- _What to produce_: Below are the records; copy each line in which "fence" occurs.

- _Given data_:
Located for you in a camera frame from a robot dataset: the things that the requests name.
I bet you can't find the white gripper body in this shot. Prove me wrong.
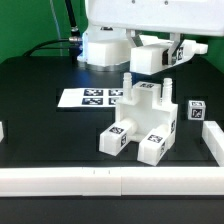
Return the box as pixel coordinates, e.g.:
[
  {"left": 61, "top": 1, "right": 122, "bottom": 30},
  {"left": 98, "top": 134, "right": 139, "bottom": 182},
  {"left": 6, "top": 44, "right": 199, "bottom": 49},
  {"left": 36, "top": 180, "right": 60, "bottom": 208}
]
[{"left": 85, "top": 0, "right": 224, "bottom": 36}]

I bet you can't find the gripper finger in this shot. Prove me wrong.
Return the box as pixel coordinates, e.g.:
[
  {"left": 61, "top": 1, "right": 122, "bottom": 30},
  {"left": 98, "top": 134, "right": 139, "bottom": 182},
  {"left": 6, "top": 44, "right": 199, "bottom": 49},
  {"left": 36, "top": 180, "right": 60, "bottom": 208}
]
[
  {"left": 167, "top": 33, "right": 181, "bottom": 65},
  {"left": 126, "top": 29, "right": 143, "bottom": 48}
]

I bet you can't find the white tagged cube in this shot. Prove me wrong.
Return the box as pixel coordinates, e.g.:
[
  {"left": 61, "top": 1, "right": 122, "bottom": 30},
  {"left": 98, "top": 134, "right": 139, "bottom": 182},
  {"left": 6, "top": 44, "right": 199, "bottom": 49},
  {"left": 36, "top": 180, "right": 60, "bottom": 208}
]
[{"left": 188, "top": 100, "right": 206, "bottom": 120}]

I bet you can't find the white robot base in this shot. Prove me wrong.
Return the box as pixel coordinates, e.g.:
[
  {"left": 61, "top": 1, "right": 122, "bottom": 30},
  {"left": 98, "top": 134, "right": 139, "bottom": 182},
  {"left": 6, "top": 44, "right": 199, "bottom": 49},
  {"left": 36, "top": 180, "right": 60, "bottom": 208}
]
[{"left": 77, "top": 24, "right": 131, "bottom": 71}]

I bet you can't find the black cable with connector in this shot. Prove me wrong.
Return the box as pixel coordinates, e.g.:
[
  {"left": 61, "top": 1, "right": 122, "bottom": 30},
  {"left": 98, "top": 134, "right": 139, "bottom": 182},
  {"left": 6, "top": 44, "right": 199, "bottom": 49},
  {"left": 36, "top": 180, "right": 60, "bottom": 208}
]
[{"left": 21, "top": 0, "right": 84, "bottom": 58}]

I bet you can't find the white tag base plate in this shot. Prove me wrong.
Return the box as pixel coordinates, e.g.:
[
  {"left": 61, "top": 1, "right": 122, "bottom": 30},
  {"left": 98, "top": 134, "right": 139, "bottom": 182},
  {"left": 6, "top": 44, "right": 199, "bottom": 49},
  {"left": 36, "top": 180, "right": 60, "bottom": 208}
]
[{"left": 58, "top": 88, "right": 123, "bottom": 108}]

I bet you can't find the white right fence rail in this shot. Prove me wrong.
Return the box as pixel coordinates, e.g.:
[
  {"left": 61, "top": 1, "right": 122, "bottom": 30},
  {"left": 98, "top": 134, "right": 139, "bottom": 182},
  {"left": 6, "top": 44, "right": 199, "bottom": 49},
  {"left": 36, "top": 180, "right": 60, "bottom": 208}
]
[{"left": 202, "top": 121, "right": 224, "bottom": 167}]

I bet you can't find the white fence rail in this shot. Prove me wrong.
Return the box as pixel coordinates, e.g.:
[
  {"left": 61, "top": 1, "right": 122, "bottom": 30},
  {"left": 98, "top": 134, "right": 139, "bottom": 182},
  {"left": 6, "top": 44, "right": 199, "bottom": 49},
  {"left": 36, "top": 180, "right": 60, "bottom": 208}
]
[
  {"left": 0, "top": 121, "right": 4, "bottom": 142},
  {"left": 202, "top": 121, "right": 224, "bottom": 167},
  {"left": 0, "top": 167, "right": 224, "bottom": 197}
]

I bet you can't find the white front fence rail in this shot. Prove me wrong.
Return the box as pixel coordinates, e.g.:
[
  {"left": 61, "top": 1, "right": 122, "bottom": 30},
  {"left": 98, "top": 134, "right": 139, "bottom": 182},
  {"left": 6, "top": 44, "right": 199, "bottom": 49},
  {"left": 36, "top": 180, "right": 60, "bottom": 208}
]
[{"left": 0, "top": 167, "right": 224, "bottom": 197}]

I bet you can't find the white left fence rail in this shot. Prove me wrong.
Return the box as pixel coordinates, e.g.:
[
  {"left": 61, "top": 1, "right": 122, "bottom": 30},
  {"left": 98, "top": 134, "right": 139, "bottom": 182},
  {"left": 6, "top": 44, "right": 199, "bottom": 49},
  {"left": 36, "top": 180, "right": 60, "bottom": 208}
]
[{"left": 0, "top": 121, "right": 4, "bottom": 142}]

- _Output_:
I bet you can't find the white right fence rail in this shot. Prove me wrong.
I bet you can't find the white fence rail in this shot. Prove me wrong.
I bet you can't find the white front fence rail in this shot. Prove me wrong.
I bet you can't find the white left fence rail in this shot. Prove me wrong.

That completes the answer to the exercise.